→ YOUR GOAL: Give the data a second time, exactly and in full.

# # # # #

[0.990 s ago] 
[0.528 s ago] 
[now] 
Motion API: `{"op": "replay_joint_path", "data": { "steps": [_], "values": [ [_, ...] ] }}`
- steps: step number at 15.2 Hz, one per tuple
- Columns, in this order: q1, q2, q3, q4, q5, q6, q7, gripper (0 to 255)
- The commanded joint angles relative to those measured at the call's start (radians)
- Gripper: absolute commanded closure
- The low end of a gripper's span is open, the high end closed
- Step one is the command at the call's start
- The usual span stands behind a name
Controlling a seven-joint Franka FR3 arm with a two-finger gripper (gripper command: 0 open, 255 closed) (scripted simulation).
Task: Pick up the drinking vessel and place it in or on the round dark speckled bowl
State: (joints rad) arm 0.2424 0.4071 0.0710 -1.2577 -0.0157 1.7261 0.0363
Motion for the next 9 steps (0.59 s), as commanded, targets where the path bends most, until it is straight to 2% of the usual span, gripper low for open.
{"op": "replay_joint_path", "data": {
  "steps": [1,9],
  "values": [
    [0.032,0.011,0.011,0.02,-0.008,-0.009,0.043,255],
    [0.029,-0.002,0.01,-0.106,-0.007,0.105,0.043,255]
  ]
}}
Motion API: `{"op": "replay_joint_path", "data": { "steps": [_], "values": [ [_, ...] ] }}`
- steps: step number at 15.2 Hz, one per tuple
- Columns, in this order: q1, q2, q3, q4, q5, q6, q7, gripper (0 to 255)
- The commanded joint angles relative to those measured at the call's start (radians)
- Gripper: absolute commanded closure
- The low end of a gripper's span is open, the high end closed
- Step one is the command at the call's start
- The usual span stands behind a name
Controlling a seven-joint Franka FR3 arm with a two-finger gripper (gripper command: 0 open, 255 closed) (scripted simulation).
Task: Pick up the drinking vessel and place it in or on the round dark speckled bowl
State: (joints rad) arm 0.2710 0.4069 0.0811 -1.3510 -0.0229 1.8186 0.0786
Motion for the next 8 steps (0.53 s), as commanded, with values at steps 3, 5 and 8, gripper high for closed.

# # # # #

→ WRITTEN SOLUTION:
[0.990 s ago] 
[0.528 s ago] 
[now] 
Motion API: `{"op": "replay_joint_path", "data": { "steps": [_], "values": [ [_, ...] ] }}`
- steps: step number at 15.2 Hz, one per tuple
- Columns, in this order: q1, q2, q3, q4, q5, q6, q7, gripper (0 to 255)
- The commanded joint angles relative to those measured at the call's start (radians)
- Gripper: absolute commanded closure
- The low end of a gripper's span is open, the high end closed
- Step one is the command at the call's start
- The usual span stands behind a name
Controlling a seven-joint Franka FR3 arm with a two-finger gripper (gripper command: 0 open, 255 closed) (scripted simulation).
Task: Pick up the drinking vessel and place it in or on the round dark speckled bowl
State: (joints rad) arm 0.2424 0.4071 0.0710 -1.2577 -0.0157 1.7261 0.0363
Motion for the next 9 steps (0.59 s), as commanded, targets where the path bends most, until it is straight to 2% of the usual span, gripper low for open.
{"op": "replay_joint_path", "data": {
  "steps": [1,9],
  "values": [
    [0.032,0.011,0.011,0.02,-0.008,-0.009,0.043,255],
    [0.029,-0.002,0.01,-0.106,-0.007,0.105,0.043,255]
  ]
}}
Motion API: `{"op": "replay_joint_path", "data": { "steps": [_], "values": [ [_, ...] ] }}`
- steps: step number at 15.2 Hz, one per tuple
- Columns, in this order: q1, q2, q3, q4, q5, q6, q7, gripper (0 to 255)
- The commanded joint angles relative to those measured at the call's start (radians)
- Gripper: absolute commanded closure
- The low end of a gripper's span is open, the high end closed
- Step one is the command at the call's start
- The usual span stands behind a name
Controlling a seven-joint Franka FR3 arm with a two-finger gripper (gripper command: 0 open, 255 closed) (scripted simulation).
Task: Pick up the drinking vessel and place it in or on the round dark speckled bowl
State: (joints rad) arm 0.2710 0.4069 0.0811 -1.3510 -0.0229 1.8186 0.0786
Motion for the next 8 steps (0.53 s), as commanded, with values at steps 3, 5 and 8, gripper high for closed.

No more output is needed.